To get median working on windows, you need to:

  1. Download the mysql-udf tarball.
  2. patch the files if you’re running a version of mysql greater than 4.1.1. patch available here, or the patched tarball is here.
  3. Download and install Visual C++ Express. (If you have a C compiler on Windows, you can skip this step and the next. Oh, and the ones following that will probably be different. (Here’s a blog post about creating a UDF using Visual Studio C++ 2003.)
  4. Download and install the platform SDK; I only followed through step 3. If you don’t, you’ll get ‘windows.h’ errors when you try to compile the UDF.
  5. Untar the myslq-udf tarball. Patch if needed.
  6. Install the mysql header files. I was able to do this via the Windows Installer, which let me modify my existing mysql installation; I had to add the ‘C Include Files / Lib Files’ feature.
  7. Create a new directory. Copy udf_median.cc from the untarred directory to this new directory.
  8. Create a new file in that directory called udf_median.def. This file contains all the methods the UDF is exporting. Or you can just download the file I used here.
  9. Open Visual C++ Express
  10. Choose File / New / Project From Existing Code. Hit Next. Browse to the directory you just created. Create a name for the project. Hit Finish
  11. Edit the udf_median.cc file and comment out the #ifdef HAVE_DLOPEN line as well as the corresponding #endif. If I didn’t do this, I kept getting link errors, as I guess everything between those preprocessor directives was not being compiled.
  12. Add the mysql include files: right click on the project and choose properties. Expand ‘Configuration Properties’ then ‘C/C++’ and click ‘General’. On the right, add an include directory. Navigate to the Mysql include directory and add that.
  13. Add the module definition file: right click on the project and choose properties. Expand ‘Configuration Properties’ then ‘Linker’ and click ‘Input’. Add ‘udf_median.def’ to the key ‘Module Definition File’.
  14. Make sure VC knows this is a DLL: right click on the project and choose properties. Expand ‘Configuration Properties’ and click ‘General’. Choose ‘Dynamic Library (.dll)’ for Configuration Type. If you don’t do this, you’ll get errors like: error LNK2019: unresolved external symbol _WinMain because the compiler thinks you’re trying to build an application.
  15. Right click on the project and choose ‘Build’. This gives you a DLL in the Debug directory.
  16. Copy the DLL to the bin directory of your mysql installation.
  17. Create the function by logging in to mysql and running this command: CREATE AGGREGATE FUNCTION median RETURNS REAL SONAME 'udf_median.dll';. (The user you log in as will need to have the ability to insert rows into the mysql tables.)
  18. Test and enjoy.

Deploying the UDF to linux is much simpler, mostly because you don’t have to install a compiler, linker, etc.
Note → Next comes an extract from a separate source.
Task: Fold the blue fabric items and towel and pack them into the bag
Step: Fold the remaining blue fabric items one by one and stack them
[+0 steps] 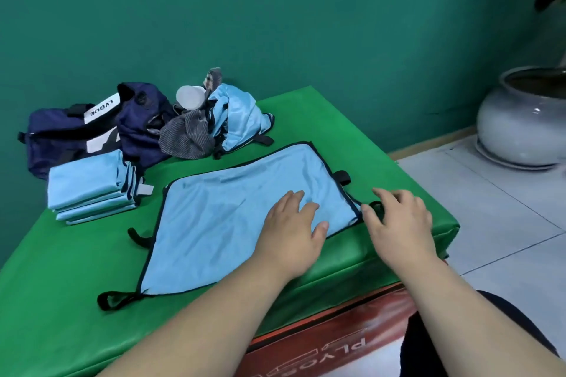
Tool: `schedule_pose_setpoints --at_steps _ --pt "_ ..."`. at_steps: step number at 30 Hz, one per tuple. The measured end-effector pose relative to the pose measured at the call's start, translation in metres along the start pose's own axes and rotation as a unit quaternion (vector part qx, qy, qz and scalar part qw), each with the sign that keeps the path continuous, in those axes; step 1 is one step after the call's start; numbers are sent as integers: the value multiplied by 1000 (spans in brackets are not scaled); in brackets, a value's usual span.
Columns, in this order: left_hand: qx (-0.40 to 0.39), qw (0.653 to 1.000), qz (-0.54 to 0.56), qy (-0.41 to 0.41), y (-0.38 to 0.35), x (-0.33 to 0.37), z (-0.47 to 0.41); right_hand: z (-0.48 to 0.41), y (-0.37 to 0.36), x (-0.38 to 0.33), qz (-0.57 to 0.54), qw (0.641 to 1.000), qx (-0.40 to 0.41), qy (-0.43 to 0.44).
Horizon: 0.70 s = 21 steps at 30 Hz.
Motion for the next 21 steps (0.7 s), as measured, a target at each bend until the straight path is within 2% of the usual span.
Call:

I used ‘gcc (GCC) 3.3.4’.

  1. Download the mysql-udf tarball.
  2. patch the files if you’re running a version of mysql greater than 4.1.1. patch available here, or the patched tarball is here.
  3. Untar the myslq-udf tarball. Patch if needed.
  4. Edit the udf_median.cc file and comment out the #ifdef HAVE_DLOPEN line as well as the corresponding #endif.
  5. Compile and link the code. Do not use the instructions on the mysql-udf homepage. If you compile with those flags, you’ll get this error when you try to add the function: mysql> CREATE AGGREGATE FUNCTION median RETURNS REAL SONAME 'udf_median.so';
    ERROR 1126 (HY000): Can't open shared library 'udf_median.so' (errno: 22 /usr/lib/udf_median.so: undefined symbol: _Znwj)
    . Rather, use the instructions in this bug report: gcc -shared -lstdc++ -I /usr/include -I /usr/local/include -I /usr/local/mysql/include/ -o udf_median.so udf_median.cc'
  6. Copy the shared library to a directory where mysql will see it. I put it in /usr/lib.
  7. Create the function by logging in to mysql and running this command: CREATE AGGREGATE FUNCTION median RETURNS REAL SONAME 'udf_median.so';. (The user you log in as will need to have the ability to insert rows into the mysql tables.)
  8. Test and enjoy.

We have pushed this UDF to production with replicated servers and haven’t seen any issues with it yet.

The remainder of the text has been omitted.